HIPOPLASIA RENAL
Epidemiología
La hipoplasia renal pura se considera que es rara, y dada la dificultad para distinguirla de la
displasia renal (véase este término), que también se caracteriza por riñones pequeños, su
prevalencia y su incidencia son desconocidas.
Descripción clínica
La hipoplasia renal suele ser asintomática, pudiéndose detectar un riñón pequeño en la
ecografía de rutina realizada durante el embarazo, tras una infección de las vías urinarias en
niños o en el transcurso de una enfermedad renal en adultos. La gravedad de la enfermedad
depende del grado de reducción en el número de nefronas y de la afectación de uno o
ambos riñones. Puede provocar hiperfiltración glomerular asociada a hipertensión,
proteinuria y, a largo plazo, insuficiencia renal crónica. Si no se diagnostica de manera
precoz, se puede presentar con el cuadro de una de las complicaciones de la insuficiencia
renal, tales como anemia o retraso en el crecimiento. Sus consecuencias clínicas no están
claramente establecidas, pero la displasia renal y la hipoplasia renal son la causa de entre el
35% y el 50% de los casos de enfermedad renal crónica en niños.
Etiología
La aparición de hipoplasia renal se ha relacionado con diversos factores como el retraso del
crecimiento intrauterino, las enfermedades maternas (diabetes, hipertensión), la ingesta de
fármacos durante la gestación (inhibidores del sistema renina-angiotensina o
antiinflamatorios no esteroideos (AINE)) o tóxicos (tabaco y alcohol). La prematuridad
(antes de la semana 36) también es un factor de riesgo por una nefrogénesis incompleta.

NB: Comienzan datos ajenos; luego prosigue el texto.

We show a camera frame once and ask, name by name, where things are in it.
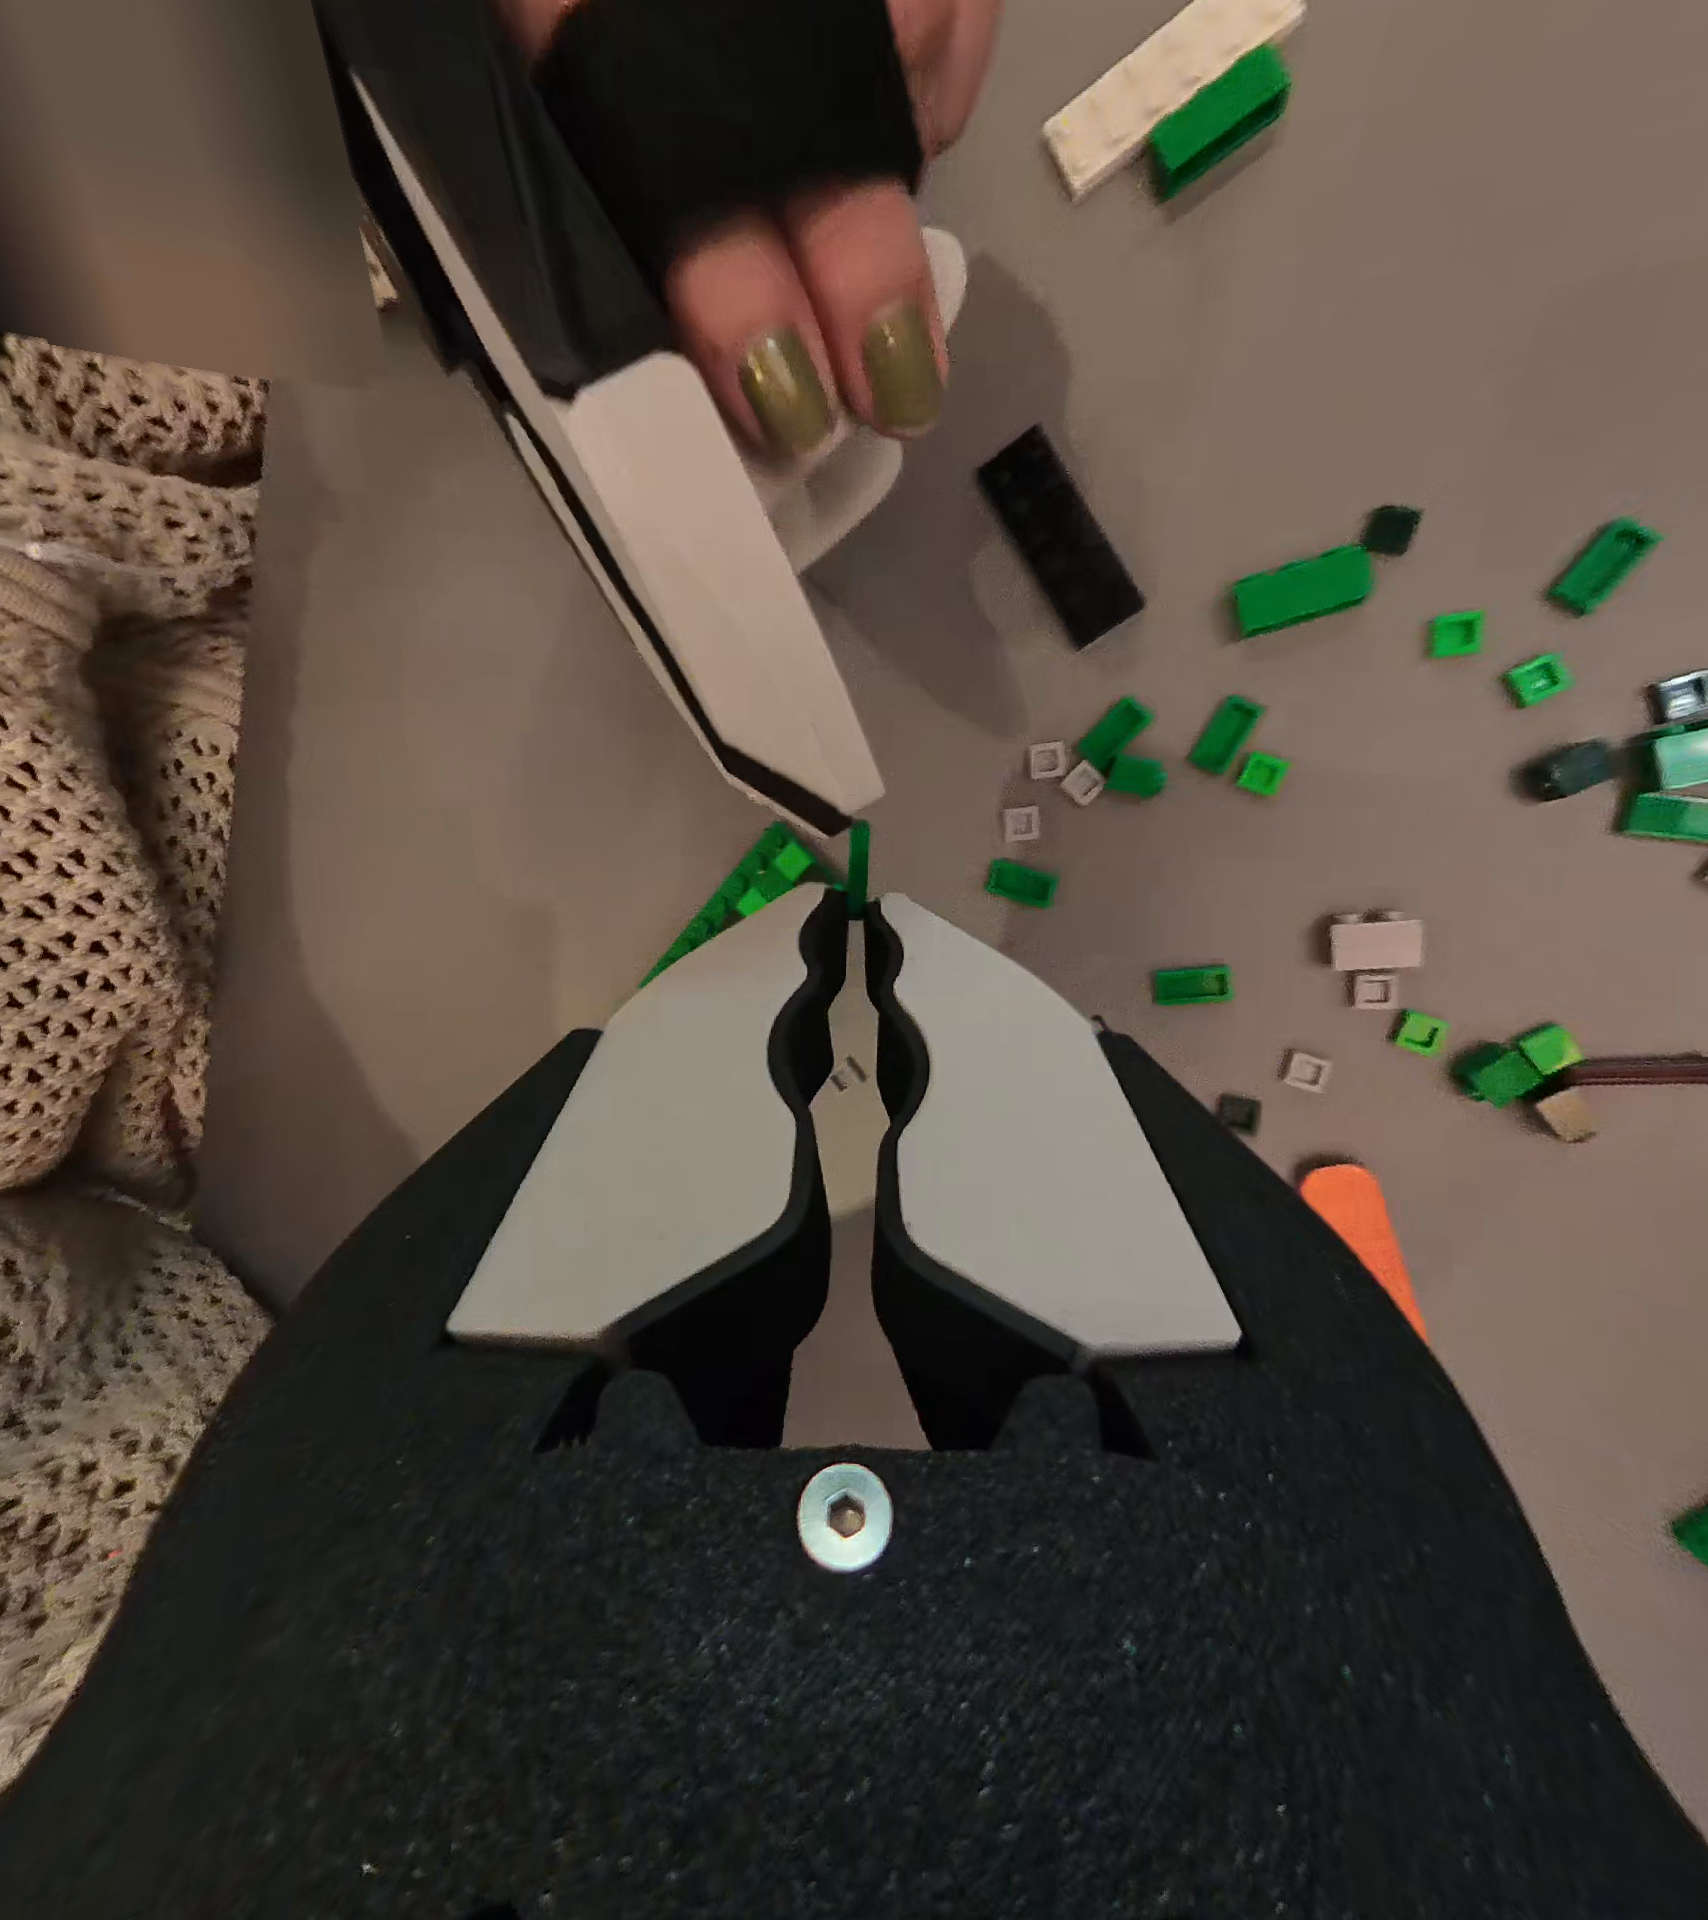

La
hipoplasia renal puede formar parte de un síndrome multisistémico como el síndrome del
coloboma renal (causado por mutaciones en el gen PAX2 (10q24.31)), el síndrome de
Turner (véanse estos términos) o el síndrome de la deleción 22q11. Se ha descrito la
influencia de variantes habituales en los genes PAX2, RET (10q11.2), ALDH1A2 (15q21.2),
y OSR1 (2p24.1).
Métodos diagnósticos
El diagnóstico se sospecha por los resultados de las ecografías. En las ecografías fetales o
postnatales, la hipoplasia renal se define como un tamaño renal por debajo de dos
desviaciones estándar en comparación con la de un individuo normal de la misma edad, o
una masa renal combinada de ambos riñones inferior a la mitad de lo normal para la edad
del paciente. No obstante, cabe destacar que el tamaño de los riñones adultos no es un buen
indicador del número de nefronas, y que la mayor parte de los casos de riñones pequeños
están causados por displasia renal. Por lo general, el diagnóstico no se confirma de manera
definitiva, ya que la distinción solo puede hacerse mediante histología, y no se realiza
durante la práctica clínica rutinaria. La gammagrafía renal postnatal con ácido
dimercaptosuccínico marcado con tecnecio-99m muestra riñones de contornos suaves.
Diagnóstico diferencial
Las características histológicas permiten diferenciar la hipoplasia renal de diversas formas
de displasia renal. En niños, los riñones pequeños también pueden ser secundarios a
cicatrices post-pielonefritis, trombosis de la vena renal neonatal o estenosis grave de la
arteria renal.
Diagnóstico prenatal
El análisis mediante la ecografía prenatal rutinaria permite detectar la hipoplasia renal hacia
la mitad de la gestación.
Consejo genético
La mayoría de los casos son esporádicos. Se han observado casos familiares con
transmisión autosómica dominante y, en esos casos, el riesgo de recurrencia es del 50%.
Manejo y tratamiento
El tratamiento depende en gran medida del grado de la reducción del número de nefronas,
que es muy difícil de precisar. Por lo tanto, se debería realizar estudio de la función renal
(presión arterial, estimación de la tasa de filtración glomerular y proteinuria) para evaluar la
actividad de las nefronas restantes. Debido al riesgo aumentado de presentar hipertensión y
proteinuria, las personas con hipoplasia renal tienen que someterse a un seguimiento a largo
plazo. En casos extremos puede ser necesario el tratamiento renal sustitutivo.
Pronóstico
El riesgo de insuficiencia renal en la niñez es mínima, pero puede ocurrir en casos graves.